Records for the task ->
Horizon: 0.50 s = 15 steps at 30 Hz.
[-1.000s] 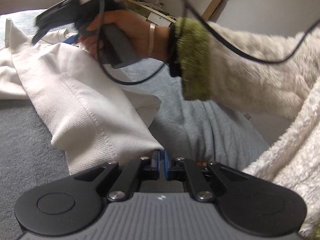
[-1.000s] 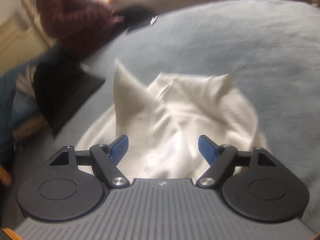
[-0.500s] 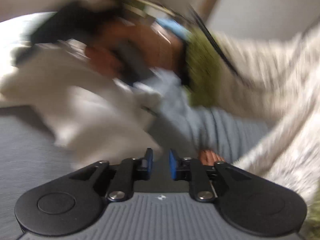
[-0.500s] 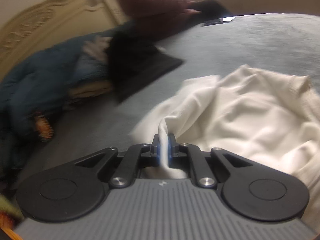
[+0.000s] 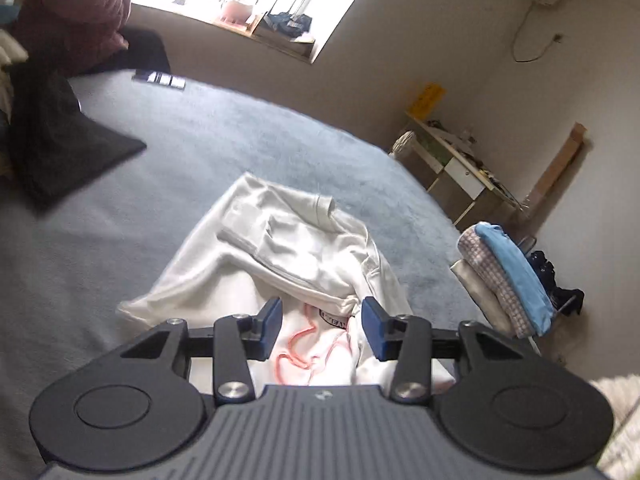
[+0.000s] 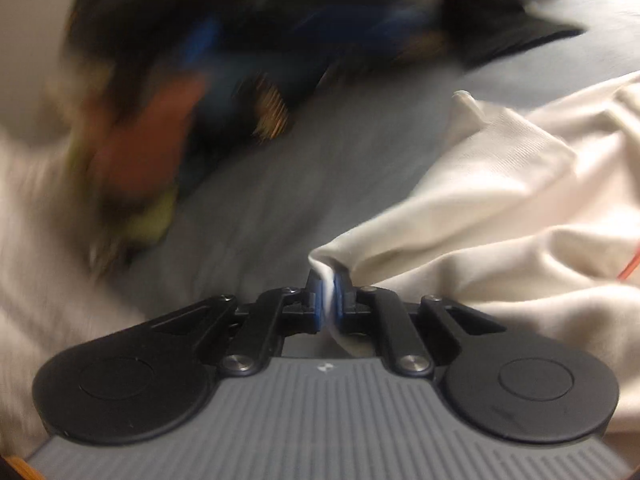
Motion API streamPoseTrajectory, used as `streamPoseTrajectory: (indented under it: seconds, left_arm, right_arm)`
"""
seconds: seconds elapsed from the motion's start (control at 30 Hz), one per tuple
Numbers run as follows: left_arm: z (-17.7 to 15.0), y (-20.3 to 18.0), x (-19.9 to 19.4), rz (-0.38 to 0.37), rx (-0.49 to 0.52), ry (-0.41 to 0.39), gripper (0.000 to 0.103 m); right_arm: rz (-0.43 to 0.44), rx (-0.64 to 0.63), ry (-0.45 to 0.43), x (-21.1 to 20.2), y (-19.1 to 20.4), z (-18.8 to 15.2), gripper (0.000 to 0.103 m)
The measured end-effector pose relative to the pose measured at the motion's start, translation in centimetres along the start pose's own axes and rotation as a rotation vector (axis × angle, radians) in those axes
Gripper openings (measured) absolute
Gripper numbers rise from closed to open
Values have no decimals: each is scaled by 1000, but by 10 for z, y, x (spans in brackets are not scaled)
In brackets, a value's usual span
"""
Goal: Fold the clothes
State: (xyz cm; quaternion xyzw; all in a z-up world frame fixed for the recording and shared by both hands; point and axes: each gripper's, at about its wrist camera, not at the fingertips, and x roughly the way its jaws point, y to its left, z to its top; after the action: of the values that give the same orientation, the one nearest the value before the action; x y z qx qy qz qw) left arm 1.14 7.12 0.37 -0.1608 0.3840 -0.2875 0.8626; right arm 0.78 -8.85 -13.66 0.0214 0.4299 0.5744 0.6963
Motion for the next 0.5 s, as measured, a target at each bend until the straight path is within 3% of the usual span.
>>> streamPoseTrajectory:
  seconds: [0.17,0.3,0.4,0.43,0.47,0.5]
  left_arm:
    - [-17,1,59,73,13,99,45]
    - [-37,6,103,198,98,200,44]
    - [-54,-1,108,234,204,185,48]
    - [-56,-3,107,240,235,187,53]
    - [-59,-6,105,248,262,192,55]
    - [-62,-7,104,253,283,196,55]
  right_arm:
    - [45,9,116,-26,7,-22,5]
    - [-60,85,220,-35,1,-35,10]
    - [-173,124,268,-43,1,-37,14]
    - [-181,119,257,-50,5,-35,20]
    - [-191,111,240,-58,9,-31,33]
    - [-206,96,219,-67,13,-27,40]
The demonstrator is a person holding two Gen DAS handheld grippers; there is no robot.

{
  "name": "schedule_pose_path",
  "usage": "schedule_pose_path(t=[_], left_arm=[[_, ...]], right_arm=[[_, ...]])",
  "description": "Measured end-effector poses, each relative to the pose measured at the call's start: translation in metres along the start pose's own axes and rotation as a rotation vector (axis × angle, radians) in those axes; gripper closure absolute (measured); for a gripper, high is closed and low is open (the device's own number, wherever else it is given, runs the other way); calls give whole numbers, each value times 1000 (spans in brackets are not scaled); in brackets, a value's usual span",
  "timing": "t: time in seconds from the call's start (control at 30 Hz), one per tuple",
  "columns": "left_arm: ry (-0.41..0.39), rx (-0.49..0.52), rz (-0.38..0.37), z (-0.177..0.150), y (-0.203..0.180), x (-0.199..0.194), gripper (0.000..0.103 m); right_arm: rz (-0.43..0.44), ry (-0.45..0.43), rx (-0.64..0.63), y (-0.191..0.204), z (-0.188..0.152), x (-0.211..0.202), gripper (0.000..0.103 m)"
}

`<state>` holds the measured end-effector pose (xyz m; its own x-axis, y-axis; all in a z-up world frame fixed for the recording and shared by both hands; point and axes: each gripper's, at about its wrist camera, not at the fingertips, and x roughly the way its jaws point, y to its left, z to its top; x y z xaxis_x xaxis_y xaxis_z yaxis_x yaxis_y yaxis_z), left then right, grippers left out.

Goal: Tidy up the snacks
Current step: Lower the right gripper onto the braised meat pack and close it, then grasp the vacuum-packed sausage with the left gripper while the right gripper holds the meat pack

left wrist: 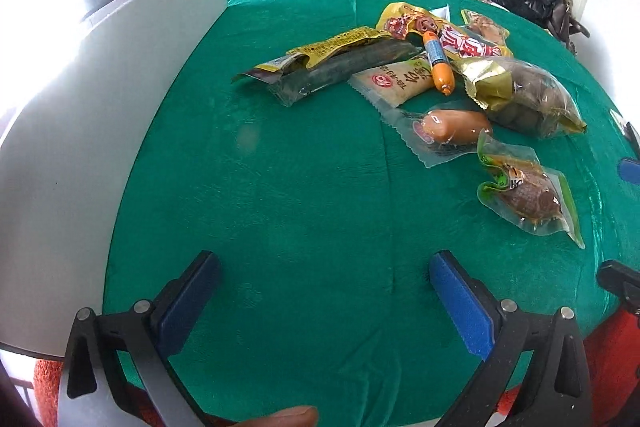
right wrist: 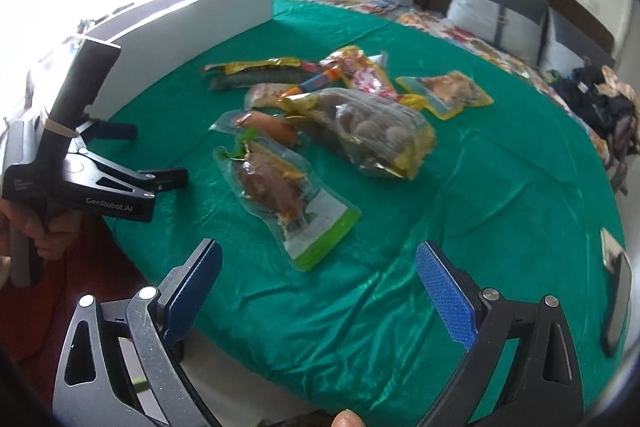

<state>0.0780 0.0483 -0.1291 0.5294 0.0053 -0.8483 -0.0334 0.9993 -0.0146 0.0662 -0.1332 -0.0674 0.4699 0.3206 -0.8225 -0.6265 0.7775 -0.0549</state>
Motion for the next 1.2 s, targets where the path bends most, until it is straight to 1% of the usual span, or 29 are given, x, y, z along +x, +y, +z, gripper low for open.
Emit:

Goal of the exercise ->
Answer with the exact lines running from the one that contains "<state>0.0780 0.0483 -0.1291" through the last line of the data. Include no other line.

Output for this task ->
<state>0.0780 0.0483 -0.1291 0.5294 0.0053 -0.8483 -0.0334 0.9993 -0.0146 0.0662 -0.1332 -0.0674 0.4699 0.3206 -0.8225 -0.6265 0.7775 -0.0549</state>
Motion for the next 1.2 s, targets where the path bends most, until it is straight to 1% of the usual span, or 29 are given, x, y, z along +x, +y, +z, gripper low for open.
Emit:

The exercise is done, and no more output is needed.